WHAT YOU NEED TO DO> Instruction for the entries below: return the part that opens with the line containing "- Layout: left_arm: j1" and closes with the line containing "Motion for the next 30", exactly, and no pictures.

DATASET CONTENT>
::::

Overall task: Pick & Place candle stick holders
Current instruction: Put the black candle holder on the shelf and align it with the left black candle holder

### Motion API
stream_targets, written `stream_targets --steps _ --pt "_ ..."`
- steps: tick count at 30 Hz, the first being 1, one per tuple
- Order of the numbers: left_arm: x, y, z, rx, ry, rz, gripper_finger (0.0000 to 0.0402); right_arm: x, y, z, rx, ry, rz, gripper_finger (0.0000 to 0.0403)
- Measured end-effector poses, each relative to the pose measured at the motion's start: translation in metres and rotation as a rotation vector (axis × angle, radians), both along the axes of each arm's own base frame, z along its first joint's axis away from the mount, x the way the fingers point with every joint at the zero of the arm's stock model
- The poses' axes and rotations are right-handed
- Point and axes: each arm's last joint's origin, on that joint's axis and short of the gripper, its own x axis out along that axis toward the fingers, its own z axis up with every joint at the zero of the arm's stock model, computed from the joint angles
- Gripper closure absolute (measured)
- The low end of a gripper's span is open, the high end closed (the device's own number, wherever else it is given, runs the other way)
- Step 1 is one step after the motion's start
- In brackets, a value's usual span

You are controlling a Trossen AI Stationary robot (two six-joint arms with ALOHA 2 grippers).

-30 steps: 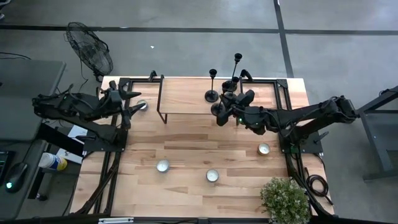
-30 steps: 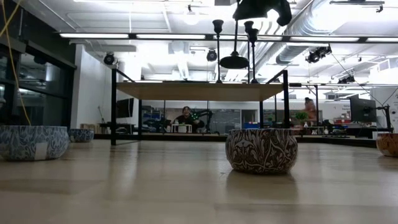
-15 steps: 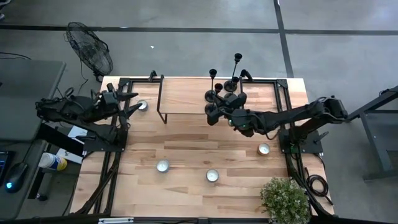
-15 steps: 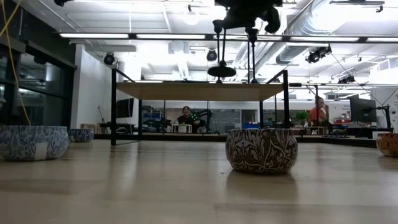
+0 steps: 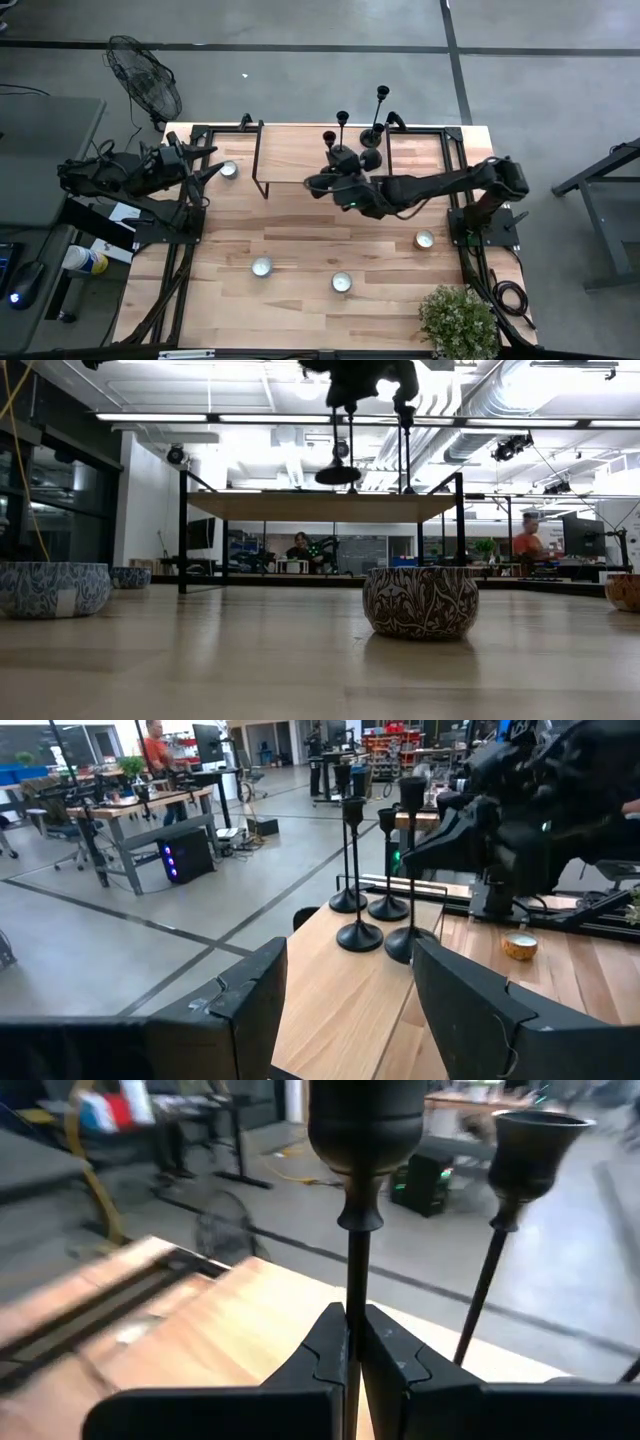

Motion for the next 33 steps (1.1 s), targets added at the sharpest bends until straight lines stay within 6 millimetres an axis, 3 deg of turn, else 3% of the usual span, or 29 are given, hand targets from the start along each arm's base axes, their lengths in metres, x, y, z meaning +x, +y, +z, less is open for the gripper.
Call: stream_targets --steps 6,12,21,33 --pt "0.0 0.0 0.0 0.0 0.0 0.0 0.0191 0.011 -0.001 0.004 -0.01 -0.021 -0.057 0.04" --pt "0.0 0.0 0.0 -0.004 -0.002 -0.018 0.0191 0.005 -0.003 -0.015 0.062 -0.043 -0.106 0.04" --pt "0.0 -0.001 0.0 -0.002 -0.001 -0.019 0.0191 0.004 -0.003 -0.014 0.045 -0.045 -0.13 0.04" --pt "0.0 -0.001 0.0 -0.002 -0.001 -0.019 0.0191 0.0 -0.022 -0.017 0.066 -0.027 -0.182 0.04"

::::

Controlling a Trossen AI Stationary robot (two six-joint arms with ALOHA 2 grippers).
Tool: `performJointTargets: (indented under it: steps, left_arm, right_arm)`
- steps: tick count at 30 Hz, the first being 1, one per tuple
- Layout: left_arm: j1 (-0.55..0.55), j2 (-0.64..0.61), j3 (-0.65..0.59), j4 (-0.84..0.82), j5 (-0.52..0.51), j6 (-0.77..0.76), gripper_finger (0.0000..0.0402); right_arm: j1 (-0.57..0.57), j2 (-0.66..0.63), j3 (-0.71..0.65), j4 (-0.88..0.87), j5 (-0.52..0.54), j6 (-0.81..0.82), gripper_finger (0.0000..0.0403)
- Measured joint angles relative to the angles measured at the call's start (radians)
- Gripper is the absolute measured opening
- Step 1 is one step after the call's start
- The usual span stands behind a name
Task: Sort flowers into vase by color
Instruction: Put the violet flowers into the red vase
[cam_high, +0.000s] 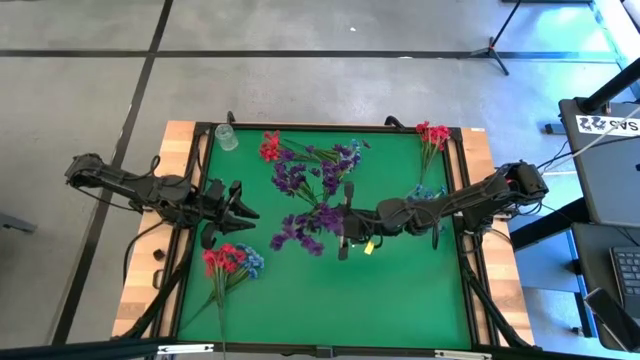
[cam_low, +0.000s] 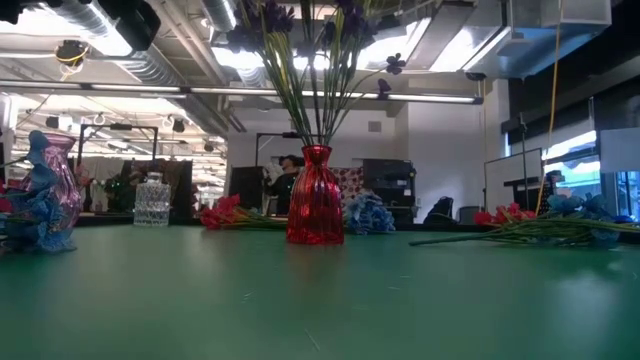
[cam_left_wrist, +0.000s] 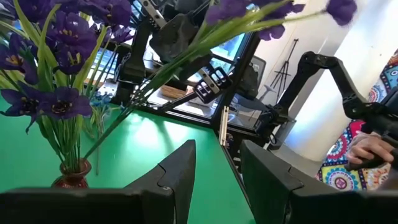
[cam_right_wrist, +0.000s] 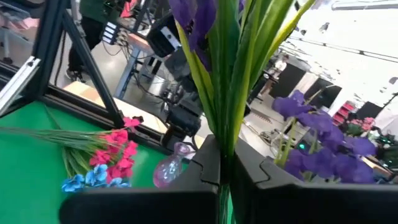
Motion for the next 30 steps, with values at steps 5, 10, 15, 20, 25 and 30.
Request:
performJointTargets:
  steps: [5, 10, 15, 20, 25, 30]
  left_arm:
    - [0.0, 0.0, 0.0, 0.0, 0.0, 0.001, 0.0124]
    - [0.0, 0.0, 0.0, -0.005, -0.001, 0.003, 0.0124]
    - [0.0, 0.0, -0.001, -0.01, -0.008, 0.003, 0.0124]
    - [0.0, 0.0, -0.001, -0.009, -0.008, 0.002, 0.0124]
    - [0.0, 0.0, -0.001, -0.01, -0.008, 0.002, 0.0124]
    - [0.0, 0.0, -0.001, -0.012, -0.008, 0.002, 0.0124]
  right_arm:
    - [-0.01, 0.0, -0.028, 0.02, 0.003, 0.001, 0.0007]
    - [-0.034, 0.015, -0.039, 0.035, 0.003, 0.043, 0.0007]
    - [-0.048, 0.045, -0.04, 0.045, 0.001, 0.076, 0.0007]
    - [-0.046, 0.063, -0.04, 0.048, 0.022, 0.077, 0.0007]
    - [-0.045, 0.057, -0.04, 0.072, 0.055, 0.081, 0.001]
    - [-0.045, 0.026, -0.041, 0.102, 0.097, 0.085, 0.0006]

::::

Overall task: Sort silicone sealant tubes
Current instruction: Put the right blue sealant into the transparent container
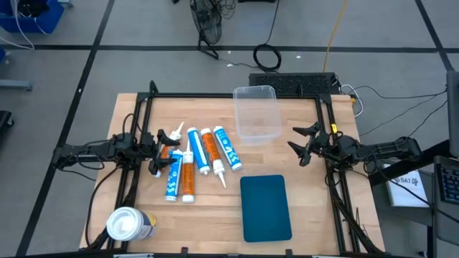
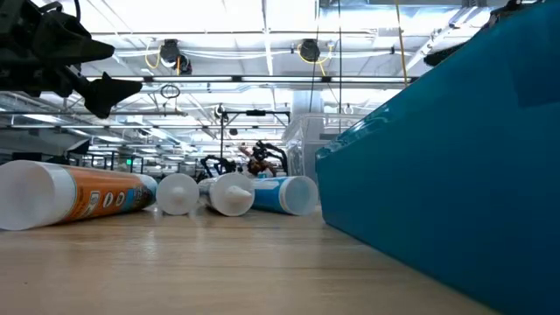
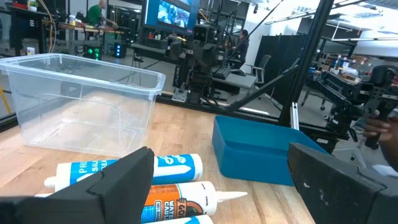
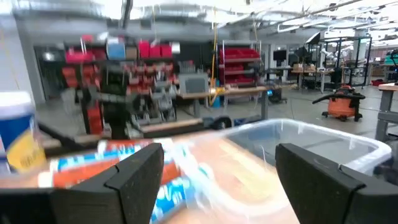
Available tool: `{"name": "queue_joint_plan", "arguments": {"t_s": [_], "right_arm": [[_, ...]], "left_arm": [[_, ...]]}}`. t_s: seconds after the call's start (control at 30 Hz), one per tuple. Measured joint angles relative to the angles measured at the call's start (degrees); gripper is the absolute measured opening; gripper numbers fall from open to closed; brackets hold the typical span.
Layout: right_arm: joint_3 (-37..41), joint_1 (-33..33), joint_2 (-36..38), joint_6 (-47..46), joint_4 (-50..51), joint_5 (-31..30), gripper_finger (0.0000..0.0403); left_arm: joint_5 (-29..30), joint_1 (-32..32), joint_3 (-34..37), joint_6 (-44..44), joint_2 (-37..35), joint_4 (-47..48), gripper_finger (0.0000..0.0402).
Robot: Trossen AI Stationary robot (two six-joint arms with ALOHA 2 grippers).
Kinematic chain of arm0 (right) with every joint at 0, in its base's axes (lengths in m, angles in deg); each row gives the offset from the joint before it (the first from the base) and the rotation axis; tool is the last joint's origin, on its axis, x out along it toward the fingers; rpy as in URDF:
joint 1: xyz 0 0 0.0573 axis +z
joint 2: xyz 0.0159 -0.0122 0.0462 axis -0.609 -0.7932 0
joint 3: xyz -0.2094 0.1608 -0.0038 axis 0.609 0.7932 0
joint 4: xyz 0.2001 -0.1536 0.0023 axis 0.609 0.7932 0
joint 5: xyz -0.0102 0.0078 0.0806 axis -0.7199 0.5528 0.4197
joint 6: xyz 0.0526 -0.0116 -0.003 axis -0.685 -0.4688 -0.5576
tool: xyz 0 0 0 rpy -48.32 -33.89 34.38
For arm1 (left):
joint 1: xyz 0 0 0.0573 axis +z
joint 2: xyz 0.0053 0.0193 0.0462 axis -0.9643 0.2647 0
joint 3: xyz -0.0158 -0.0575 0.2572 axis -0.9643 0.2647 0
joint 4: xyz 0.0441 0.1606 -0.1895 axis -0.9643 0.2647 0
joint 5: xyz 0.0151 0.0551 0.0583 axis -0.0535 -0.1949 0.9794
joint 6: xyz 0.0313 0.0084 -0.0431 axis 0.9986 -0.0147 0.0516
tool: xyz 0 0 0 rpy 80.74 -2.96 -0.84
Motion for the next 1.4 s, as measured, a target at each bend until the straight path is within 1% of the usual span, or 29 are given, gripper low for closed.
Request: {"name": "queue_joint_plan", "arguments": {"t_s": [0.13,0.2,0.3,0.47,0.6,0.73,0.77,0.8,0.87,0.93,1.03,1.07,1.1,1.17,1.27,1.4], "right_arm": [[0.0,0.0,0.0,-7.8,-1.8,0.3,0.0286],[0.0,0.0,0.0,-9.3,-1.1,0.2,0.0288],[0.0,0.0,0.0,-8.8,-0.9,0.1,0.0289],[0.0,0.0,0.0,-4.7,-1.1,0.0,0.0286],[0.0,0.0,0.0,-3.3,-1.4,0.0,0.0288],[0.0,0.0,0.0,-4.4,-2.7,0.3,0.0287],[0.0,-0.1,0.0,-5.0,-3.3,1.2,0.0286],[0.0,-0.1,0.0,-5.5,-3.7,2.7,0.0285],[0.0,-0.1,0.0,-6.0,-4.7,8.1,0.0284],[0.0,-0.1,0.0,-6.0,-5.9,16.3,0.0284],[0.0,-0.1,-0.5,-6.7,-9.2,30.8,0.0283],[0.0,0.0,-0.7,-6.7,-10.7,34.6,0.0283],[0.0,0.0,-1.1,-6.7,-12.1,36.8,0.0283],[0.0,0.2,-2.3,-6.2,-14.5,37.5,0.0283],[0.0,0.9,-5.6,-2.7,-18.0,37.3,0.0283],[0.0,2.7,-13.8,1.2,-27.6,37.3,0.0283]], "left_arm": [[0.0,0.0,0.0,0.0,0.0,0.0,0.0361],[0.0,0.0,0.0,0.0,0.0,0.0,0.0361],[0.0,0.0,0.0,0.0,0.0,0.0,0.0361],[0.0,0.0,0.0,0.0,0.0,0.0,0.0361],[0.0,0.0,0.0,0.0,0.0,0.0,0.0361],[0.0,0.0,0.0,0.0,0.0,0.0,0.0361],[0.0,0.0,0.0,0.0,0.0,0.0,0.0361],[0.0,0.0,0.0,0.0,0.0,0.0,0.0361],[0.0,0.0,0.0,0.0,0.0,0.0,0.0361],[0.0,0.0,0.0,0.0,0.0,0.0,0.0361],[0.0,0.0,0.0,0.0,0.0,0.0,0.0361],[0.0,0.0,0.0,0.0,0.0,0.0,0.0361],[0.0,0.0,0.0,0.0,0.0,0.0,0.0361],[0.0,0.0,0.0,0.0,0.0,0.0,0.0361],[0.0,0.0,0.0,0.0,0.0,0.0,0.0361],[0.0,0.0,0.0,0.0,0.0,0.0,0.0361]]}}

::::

EXERCISE ANSWER>
- Layout: left_arm: j1 (-0.55..0.55), j2 (-0.64..0.61), j3 (-0.65..0.59), j4 (-0.84..0.82), j5 (-0.52..0.51), j6 (-0.77..0.76), gripper_finger (0.0000..0.0402); right_arm: j1 (-0.57..0.57), j2 (-0.66..0.63), j3 (-0.71..0.65), j4 (-0.88..0.87), j5 (-0.52..0.54), j6 (-0.81..0.82), gripper_finger (0.0000..0.0403)
- Measured joint angles relative to the angles measured at the call's start (radians)
- Gripper is the absolute measured opening
- Step 1 is one step after the call's start
- The usual span stands behind a name
Task: Sort flowers into vase by color
Instruction: Put the violet flowers into the red vase
[cam_high, +0.000s] 
[cam_low, +0.000s] 
[cam_left_wrist, +0.000s] 
[cam_right_wrist, +0.000s] 
Motion for the next 30 steps, with values at steps 5, 10, 15, 20, 25 and 30.

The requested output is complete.